Cipher methods Symbols
French Sign Language (LSF)
French Sign Language (LSF) is the official language of the French-speaking deaf community. It descends from the language created by Charles-Michel de l’Épée (1712-1789), founder in 1760 in Paris of the world’s first school for the deaf (now the National Institute for Deaf Youth). Officially recognised as a language of the Republic by the law of February 11, 2005, LSF today has roughly 100,000 speakers in France.
The manual alphabet (“fingerspelling”) is a complementary tool to LSF proper — it serves to spell proper nouns (Paris, Marseille, first names) or technical words without an established LSF sign. Each Latin letter is represented by a distinct hand configuration: finger position, palm orientation. On CipherChronicle, we present this alphabet as a graphic substitution cipher — a repurposed use (LSF was never a secret cipher) but pedagogically interesting.
How does the alphabet work?
The “cipher” relies on a monoalphabetic substitution: each cleartext letter is replaced by the corresponding hand configuration. Same mechanic as the Caesar cipher (~50 BC), except the “key” is a linguistic convention shared by an entire community.
The table holds 26 hand configurations for the 26 Latin letters, no digits (LSF uses separate numeric configurations for 0-9, out of scope here). Several configurations are visually close (M/N, K/P) and require careful attention to distinguish.

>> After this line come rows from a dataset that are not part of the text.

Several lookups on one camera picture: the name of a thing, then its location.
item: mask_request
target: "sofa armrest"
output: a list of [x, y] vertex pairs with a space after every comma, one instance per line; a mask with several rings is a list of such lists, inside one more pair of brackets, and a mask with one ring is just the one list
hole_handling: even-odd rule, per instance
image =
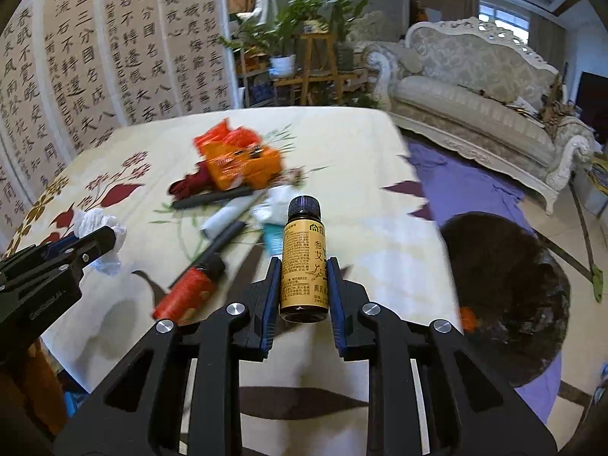
[[574, 161], [587, 163], [594, 154], [594, 131], [575, 117], [563, 117], [553, 139], [555, 158], [549, 167], [546, 184], [557, 191], [563, 189], [572, 173]]
[[378, 82], [372, 91], [372, 97], [380, 104], [380, 108], [390, 111], [389, 88], [403, 77], [420, 73], [422, 63], [415, 50], [402, 44], [363, 41], [355, 46], [355, 53], [362, 53], [367, 68], [379, 72]]

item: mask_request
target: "dark red cloth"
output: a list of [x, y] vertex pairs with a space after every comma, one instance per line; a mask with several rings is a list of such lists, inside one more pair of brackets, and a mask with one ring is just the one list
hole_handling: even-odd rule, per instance
[[212, 190], [215, 188], [214, 179], [207, 168], [206, 161], [200, 161], [196, 164], [198, 172], [193, 175], [186, 175], [183, 180], [171, 184], [168, 193], [172, 195], [176, 201], [187, 199], [193, 195], [201, 193], [203, 190]]

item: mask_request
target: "metal screw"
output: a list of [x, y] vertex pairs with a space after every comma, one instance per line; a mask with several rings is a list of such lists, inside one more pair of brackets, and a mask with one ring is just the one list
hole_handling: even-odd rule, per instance
[[230, 303], [226, 307], [226, 312], [230, 315], [241, 315], [245, 311], [245, 306], [242, 303]]
[[372, 303], [370, 301], [370, 303], [366, 303], [363, 306], [363, 313], [365, 315], [378, 315], [380, 313], [380, 310], [382, 310], [379, 306], [378, 303]]
[[449, 333], [452, 330], [452, 325], [447, 320], [442, 318], [433, 322], [433, 327], [439, 333]]
[[163, 319], [156, 323], [156, 330], [159, 333], [164, 334], [164, 333], [168, 333], [169, 331], [171, 331], [171, 329], [173, 329], [173, 326], [174, 326], [173, 321], [166, 318], [166, 319]]

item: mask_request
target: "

Cryptographic strength: none. LSF is a public language; any LSF speaker reads the manual alphabet at sight. The interest on CipherChronicle is pedagogical and cultural: showcasing a living alphabet used daily by a French linguistic community.
Historical and modern usage
- French-speaking deaf community — daily tool (spelling).
- Pedagogy — teaching LSF to hearing people.
- Accessibility — TV, conferences, public services.
- Deaf culture awareness — LSF week in France.
Related variants
- American Sign Language (ASL) — see our entry, direct descendant of LSF.
- Braille — see our entry, tactile writing for the blind.
- Moon — see our entry, tactile alphabet alternative to Braille.
What are the weaknesses?
- Monoalphabetic substitution — frequency analysis is immediate.
- No digits — to encode a number, write it out in words.
- Close-looking configurations — M/N, K/P, R/U risk confusion.